Start of Block

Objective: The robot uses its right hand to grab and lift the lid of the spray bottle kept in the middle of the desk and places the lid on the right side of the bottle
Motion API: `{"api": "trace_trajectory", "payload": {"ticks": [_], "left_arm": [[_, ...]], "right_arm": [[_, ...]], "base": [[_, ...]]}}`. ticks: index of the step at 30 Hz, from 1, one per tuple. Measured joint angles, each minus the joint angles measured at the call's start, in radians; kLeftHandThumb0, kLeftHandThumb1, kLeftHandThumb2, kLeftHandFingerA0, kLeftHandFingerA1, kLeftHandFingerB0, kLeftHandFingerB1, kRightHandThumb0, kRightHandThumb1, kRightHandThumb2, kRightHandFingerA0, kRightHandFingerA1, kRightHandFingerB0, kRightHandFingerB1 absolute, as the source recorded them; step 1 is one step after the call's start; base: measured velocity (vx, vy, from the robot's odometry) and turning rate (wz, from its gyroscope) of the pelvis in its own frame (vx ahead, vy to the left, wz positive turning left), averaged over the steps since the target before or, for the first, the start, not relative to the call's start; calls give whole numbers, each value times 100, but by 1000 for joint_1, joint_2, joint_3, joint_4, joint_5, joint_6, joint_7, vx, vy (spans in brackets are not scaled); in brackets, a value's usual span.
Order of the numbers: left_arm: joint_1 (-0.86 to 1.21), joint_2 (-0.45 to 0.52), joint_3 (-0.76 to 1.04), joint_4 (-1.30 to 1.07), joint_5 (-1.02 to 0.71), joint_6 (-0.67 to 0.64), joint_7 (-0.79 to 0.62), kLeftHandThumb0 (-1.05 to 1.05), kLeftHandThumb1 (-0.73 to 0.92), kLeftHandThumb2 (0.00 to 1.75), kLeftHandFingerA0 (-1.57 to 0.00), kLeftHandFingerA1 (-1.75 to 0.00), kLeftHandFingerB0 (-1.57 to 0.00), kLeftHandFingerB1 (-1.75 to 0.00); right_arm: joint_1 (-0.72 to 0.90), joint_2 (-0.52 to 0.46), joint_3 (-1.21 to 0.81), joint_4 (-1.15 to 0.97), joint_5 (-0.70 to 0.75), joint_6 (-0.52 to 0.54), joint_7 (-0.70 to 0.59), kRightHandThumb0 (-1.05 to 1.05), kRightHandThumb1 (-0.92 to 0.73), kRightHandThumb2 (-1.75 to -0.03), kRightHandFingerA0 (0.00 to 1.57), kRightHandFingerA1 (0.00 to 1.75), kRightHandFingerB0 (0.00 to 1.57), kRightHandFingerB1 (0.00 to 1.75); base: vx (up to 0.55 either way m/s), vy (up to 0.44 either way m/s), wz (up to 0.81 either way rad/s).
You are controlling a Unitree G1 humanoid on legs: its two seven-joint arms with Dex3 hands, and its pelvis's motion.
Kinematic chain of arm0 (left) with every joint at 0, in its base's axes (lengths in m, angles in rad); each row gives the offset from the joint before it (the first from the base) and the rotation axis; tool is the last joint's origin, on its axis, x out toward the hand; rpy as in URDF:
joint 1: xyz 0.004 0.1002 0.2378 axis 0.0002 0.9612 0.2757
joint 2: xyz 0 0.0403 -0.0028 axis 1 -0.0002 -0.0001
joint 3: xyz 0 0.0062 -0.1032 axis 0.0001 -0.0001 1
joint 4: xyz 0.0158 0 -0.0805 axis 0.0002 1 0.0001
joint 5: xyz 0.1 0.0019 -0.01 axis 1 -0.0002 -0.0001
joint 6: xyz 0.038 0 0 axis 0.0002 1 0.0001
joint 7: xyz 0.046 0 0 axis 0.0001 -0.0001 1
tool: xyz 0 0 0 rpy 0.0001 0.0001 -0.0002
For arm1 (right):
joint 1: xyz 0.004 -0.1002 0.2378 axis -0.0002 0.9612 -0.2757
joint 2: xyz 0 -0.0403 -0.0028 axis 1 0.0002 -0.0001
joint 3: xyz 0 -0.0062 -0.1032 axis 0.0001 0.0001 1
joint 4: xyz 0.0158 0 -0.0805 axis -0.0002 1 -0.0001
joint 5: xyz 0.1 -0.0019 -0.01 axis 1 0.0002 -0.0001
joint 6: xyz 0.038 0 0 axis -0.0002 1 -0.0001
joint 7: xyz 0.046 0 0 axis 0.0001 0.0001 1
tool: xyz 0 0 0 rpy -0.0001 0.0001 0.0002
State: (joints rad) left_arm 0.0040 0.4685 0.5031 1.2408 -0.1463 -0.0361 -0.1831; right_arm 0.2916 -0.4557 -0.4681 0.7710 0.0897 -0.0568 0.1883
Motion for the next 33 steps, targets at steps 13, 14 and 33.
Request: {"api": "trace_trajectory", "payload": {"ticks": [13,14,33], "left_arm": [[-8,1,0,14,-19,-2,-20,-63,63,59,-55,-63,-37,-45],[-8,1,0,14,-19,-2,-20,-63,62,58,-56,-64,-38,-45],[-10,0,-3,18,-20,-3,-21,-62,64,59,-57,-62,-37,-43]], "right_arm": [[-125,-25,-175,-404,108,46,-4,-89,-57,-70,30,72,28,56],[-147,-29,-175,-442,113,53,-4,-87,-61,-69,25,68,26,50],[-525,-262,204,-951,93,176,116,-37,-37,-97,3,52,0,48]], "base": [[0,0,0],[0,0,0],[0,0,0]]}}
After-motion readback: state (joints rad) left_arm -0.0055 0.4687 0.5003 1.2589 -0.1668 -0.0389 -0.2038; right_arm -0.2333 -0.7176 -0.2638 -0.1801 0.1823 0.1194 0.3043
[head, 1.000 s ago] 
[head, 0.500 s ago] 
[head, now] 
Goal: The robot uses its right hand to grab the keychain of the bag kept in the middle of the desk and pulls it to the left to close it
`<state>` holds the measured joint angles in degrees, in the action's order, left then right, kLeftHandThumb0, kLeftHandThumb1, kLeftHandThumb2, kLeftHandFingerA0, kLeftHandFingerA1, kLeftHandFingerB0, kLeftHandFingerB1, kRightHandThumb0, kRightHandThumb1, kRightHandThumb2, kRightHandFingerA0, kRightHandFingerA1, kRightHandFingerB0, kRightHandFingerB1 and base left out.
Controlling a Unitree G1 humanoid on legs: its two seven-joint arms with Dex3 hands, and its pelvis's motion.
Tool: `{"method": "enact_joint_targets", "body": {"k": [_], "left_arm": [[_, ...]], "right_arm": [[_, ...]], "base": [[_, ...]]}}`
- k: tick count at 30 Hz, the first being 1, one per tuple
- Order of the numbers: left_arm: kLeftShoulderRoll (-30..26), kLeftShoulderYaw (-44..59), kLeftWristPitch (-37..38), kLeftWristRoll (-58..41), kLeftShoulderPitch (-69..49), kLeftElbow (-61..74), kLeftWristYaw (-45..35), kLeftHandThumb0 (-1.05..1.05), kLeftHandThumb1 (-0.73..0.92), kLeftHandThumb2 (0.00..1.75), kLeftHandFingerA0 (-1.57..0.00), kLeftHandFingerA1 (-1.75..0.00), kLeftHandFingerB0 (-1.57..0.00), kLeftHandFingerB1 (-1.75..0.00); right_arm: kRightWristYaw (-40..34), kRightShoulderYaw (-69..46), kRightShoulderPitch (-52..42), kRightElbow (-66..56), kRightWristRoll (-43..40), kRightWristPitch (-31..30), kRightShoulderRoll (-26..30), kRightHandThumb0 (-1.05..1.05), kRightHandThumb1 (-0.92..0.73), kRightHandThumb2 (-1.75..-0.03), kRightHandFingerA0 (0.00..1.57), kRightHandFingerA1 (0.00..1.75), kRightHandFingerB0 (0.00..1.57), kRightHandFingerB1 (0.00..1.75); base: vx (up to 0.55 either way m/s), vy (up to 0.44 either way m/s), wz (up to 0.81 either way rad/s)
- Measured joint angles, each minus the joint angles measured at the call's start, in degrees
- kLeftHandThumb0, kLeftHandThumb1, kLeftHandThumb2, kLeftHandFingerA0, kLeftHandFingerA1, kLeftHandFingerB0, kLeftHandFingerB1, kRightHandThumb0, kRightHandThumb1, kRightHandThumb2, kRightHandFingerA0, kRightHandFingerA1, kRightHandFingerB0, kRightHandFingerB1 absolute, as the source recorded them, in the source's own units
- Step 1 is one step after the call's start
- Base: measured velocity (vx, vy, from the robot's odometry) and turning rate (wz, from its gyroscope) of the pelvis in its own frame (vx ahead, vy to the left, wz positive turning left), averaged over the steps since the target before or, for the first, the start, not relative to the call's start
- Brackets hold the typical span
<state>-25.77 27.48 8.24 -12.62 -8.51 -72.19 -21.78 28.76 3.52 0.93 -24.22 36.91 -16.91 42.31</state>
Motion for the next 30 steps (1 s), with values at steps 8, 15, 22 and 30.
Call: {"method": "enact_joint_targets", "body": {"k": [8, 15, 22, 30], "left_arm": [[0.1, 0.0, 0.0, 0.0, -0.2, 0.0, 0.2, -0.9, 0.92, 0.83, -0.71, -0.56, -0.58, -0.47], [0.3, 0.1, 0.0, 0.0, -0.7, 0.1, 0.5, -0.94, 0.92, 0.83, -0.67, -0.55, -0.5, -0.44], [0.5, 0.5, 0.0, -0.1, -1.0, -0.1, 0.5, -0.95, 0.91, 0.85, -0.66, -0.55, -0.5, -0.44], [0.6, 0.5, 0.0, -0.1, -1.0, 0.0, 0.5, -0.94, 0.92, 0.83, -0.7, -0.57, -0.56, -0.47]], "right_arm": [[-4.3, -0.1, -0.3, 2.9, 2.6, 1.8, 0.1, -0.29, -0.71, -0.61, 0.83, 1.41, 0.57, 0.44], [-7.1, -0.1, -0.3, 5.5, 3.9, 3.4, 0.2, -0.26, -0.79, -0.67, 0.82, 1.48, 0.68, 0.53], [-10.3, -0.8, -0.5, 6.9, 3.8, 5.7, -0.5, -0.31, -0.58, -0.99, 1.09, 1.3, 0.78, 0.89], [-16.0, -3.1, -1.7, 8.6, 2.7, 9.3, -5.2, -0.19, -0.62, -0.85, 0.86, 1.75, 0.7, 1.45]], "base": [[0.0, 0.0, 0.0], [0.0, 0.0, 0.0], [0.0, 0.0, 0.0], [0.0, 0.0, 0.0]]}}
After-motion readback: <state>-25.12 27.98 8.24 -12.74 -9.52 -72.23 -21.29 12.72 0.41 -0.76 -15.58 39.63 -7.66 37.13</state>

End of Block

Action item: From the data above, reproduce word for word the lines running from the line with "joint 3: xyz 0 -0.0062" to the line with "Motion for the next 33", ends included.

Answer section:
joint 3: xyz 0 -0.0062 -0.1032 axis 0.0001 0.0001 1
joint 4: xyz 0.0158 0 -0.0805 axis -0.0002 1 -0.0001
joint 5: xyz 0.1 -0.0019 -0.01 axis 1 0.0002 -0.0001
joint 6: xyz 0.038 0 0 axis -0.0002 1 -0.0001
joint 7: xyz 0.046 0 0 axis 0.0001 0.0001 1
tool: xyz 0 0 0 rpy -0.0001 0.0001 0.0002
State: (joints rad) left_arm 0.0040 0.4685 0.5031 1.2408 -0.1463 -0.0361 -0.1831; right_arm 0.2916 -0.4557 -0.4681 0.7710 0.0897 -0.0568 0.1883
Motion for the next 33 steps, targets at steps 13, 14 and 33.

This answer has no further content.